• How to complete this task
Under this line are the records; repeat exactly the lines starting at the one containing "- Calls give" and ending at the one containing "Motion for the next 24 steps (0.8", omitting pictures.

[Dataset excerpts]
===
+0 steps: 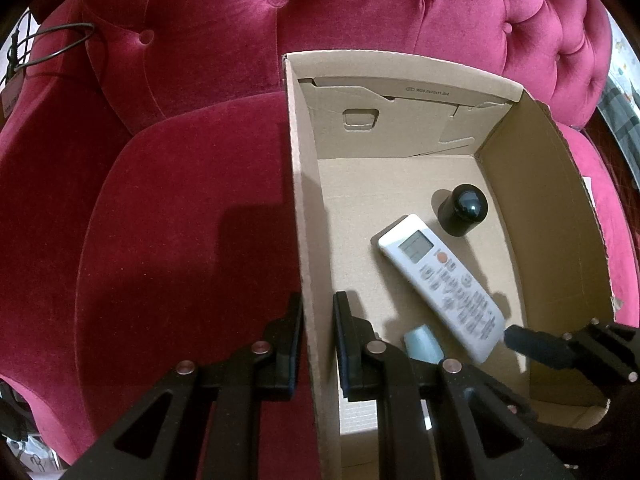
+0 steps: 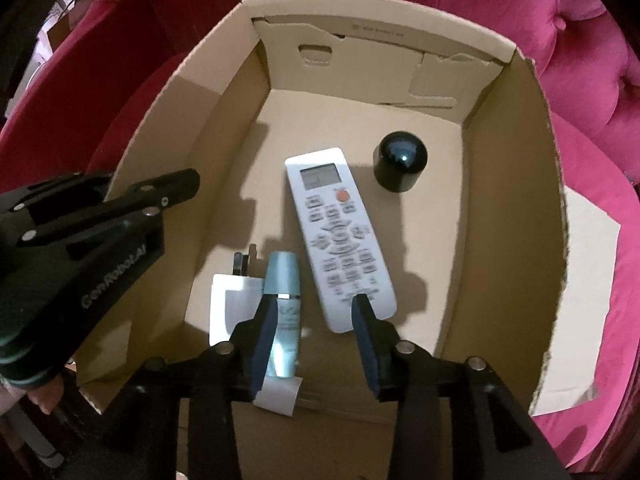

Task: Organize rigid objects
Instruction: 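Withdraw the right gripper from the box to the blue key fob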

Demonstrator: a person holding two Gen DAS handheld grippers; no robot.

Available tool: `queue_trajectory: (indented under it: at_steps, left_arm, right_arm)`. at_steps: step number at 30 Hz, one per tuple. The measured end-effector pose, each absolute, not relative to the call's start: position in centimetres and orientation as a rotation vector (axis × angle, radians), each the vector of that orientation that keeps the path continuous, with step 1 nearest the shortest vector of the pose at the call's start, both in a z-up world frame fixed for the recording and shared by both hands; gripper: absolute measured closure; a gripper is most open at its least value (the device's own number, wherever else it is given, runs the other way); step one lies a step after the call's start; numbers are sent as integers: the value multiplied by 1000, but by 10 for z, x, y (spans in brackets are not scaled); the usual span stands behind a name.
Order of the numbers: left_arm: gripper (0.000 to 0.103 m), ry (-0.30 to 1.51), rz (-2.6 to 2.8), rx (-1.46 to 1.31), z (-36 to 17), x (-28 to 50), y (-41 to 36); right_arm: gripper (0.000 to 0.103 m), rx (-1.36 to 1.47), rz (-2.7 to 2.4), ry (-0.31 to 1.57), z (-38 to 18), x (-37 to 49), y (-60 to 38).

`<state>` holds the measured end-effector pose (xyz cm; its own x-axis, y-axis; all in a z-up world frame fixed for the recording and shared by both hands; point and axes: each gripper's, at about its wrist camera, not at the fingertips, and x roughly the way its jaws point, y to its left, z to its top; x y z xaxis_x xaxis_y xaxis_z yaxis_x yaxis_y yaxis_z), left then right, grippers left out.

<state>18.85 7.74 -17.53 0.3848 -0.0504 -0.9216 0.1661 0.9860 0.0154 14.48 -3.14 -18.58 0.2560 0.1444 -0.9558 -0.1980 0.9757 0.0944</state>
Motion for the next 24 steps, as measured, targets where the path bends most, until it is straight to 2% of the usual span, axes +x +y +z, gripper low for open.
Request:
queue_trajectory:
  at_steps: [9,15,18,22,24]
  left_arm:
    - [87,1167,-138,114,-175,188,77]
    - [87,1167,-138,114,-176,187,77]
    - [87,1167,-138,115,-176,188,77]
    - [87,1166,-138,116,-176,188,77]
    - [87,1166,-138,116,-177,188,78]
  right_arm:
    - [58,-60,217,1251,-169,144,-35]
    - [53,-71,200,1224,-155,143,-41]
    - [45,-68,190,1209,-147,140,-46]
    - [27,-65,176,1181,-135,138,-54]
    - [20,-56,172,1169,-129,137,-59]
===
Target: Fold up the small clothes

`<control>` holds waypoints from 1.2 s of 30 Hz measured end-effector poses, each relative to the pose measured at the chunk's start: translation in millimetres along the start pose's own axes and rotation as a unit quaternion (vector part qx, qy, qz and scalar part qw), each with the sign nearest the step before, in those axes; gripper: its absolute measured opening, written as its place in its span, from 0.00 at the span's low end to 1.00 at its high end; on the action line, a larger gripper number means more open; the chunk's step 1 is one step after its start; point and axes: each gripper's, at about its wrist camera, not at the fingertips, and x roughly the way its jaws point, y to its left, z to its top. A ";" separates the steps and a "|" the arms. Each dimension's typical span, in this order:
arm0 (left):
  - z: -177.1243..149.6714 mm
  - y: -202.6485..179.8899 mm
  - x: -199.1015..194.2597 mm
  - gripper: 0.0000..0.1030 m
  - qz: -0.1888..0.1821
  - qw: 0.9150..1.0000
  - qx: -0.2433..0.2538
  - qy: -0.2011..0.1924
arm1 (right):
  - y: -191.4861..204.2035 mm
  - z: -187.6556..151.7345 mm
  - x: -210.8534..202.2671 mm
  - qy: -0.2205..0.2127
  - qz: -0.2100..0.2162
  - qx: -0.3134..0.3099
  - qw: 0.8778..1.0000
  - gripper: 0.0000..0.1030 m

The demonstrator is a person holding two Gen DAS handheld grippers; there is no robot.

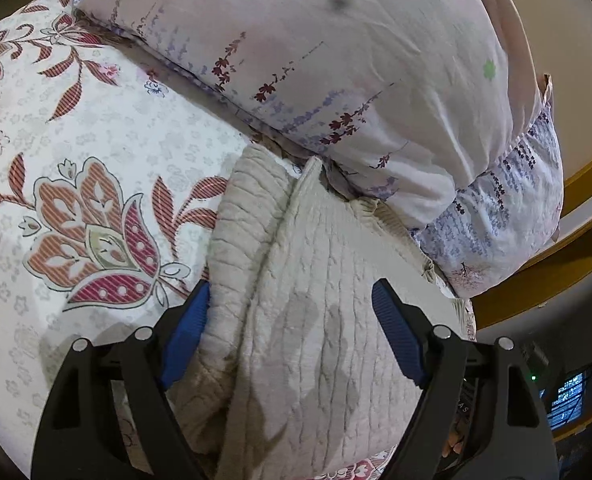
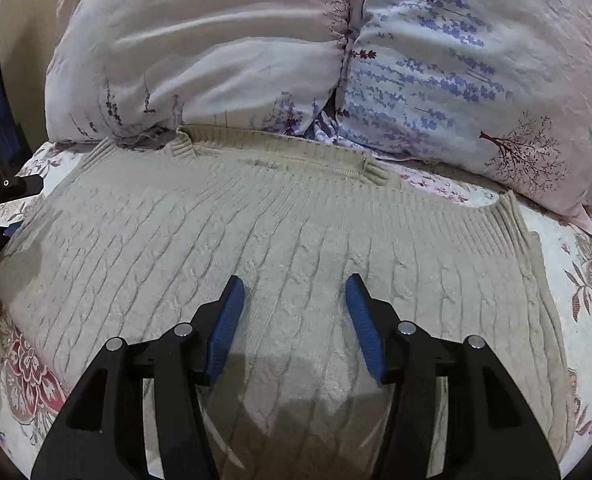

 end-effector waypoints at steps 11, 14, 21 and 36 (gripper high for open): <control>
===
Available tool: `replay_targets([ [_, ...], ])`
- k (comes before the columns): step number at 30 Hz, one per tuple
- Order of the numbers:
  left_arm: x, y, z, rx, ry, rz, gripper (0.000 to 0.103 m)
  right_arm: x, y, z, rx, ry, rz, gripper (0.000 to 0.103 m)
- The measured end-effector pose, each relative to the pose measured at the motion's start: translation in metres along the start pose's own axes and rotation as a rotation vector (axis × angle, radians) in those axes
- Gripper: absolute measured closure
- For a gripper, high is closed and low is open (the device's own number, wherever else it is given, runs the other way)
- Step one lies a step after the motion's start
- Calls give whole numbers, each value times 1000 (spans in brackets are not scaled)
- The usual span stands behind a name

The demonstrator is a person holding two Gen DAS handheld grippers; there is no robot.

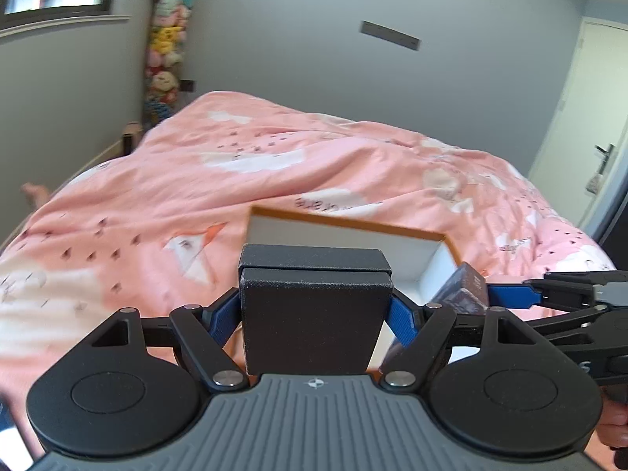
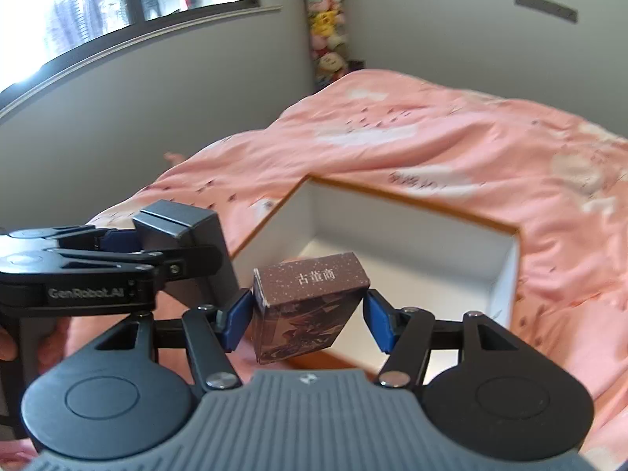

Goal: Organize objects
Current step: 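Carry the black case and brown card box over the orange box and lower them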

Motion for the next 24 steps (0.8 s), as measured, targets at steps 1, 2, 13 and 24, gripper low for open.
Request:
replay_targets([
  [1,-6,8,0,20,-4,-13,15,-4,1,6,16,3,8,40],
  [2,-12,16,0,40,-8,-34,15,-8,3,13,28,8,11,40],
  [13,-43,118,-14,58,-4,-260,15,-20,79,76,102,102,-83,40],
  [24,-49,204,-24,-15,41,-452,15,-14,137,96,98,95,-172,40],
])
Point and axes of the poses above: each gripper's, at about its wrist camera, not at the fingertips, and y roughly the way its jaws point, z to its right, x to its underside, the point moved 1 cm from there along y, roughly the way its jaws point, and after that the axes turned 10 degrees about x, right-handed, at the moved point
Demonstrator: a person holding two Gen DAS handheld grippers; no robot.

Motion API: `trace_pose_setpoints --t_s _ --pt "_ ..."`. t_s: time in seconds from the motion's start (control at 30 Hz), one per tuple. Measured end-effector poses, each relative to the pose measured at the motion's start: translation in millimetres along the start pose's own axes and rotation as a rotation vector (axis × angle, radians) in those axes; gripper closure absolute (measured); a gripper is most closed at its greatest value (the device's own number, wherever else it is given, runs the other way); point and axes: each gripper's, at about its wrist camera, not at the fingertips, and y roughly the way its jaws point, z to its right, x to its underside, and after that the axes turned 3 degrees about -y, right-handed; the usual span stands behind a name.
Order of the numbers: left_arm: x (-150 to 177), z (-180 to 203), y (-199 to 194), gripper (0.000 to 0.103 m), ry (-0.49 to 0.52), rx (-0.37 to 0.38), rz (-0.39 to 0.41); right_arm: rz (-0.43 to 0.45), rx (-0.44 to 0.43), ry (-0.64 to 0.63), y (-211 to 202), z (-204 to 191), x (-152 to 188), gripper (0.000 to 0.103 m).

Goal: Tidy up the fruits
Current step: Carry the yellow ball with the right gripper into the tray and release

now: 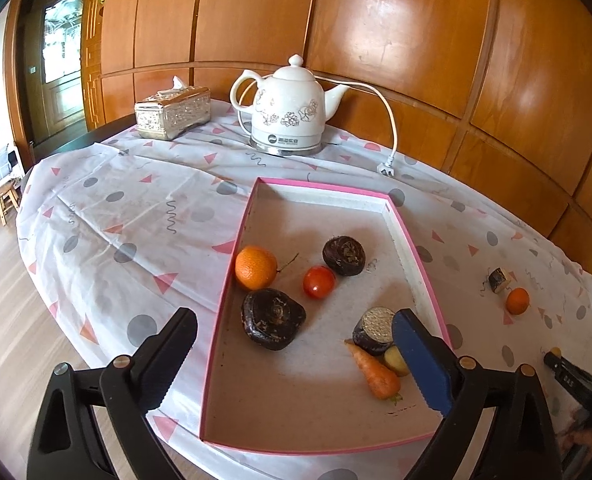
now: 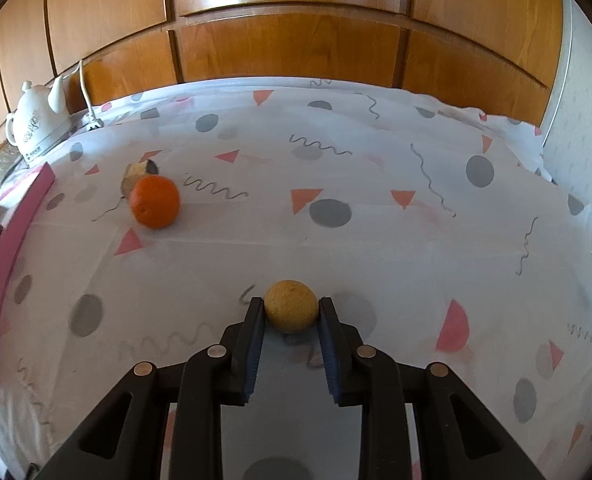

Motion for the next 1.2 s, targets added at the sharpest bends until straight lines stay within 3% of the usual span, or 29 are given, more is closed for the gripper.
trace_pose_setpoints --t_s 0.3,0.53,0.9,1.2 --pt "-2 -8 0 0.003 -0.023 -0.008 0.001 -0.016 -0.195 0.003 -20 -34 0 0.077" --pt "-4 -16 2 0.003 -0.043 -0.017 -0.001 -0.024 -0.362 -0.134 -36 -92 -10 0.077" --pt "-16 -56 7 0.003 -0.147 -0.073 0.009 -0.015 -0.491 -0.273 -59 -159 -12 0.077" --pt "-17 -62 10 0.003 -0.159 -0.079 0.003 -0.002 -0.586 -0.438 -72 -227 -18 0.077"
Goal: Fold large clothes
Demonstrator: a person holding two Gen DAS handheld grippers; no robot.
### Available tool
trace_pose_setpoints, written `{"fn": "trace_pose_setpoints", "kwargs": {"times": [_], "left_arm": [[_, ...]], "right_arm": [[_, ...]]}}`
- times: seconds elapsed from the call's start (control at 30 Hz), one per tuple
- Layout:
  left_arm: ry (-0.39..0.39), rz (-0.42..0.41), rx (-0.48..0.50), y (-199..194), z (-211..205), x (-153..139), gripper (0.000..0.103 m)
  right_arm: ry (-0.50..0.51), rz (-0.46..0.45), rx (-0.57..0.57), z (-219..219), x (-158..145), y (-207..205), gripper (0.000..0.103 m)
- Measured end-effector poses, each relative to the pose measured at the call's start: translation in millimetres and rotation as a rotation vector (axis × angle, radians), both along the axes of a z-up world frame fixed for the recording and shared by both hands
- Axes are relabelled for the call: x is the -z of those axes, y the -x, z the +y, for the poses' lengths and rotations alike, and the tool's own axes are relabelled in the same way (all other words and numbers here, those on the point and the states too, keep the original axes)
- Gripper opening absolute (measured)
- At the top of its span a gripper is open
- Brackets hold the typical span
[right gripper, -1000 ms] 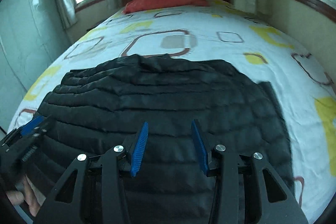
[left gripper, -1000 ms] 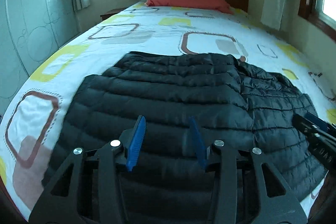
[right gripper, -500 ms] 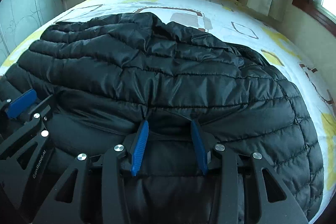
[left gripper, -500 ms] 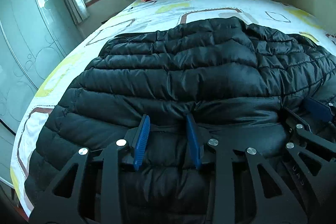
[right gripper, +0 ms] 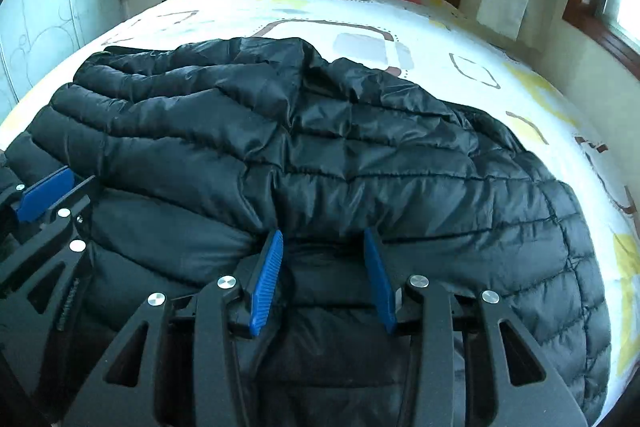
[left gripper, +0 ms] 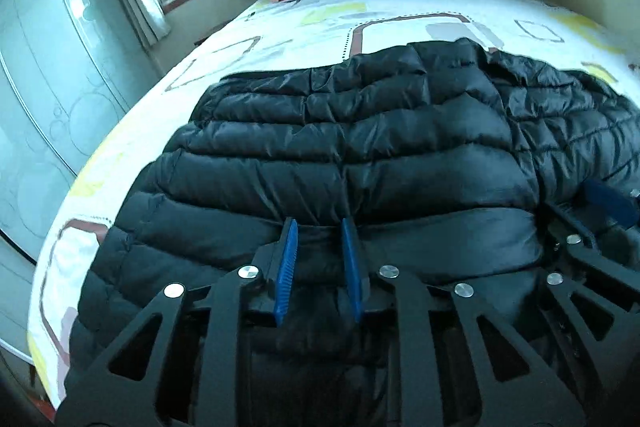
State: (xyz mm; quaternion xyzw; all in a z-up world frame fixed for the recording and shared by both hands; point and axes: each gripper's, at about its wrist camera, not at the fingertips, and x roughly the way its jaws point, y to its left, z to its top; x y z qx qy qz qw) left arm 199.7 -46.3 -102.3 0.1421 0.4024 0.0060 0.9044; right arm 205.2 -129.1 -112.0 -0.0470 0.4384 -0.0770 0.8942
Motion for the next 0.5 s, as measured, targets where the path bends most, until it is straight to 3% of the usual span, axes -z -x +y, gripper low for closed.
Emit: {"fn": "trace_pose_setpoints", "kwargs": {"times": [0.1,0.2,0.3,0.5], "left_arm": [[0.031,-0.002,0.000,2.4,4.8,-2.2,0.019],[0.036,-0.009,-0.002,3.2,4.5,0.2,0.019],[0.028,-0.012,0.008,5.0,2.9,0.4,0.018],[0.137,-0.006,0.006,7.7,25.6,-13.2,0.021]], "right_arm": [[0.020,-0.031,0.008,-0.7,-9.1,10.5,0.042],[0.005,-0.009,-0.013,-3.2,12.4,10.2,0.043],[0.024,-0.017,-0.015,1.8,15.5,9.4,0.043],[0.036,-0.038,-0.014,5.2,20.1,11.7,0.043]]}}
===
• Answer space
- Calls give whole numbers, each value times 1000 (spans in brackets are not scaled)
- The usual span stands behind a name

The demonstrator is a person holding two Gen DAS handheld grippers; there is no robot.


Goal: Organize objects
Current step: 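Carry the black case and brown card box over the orange box and lower them
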
Motion for the next 24 steps (0.8 s), as measured, targets at steps 1, 2, 13 and 24, gripper low for open.

No further response is required.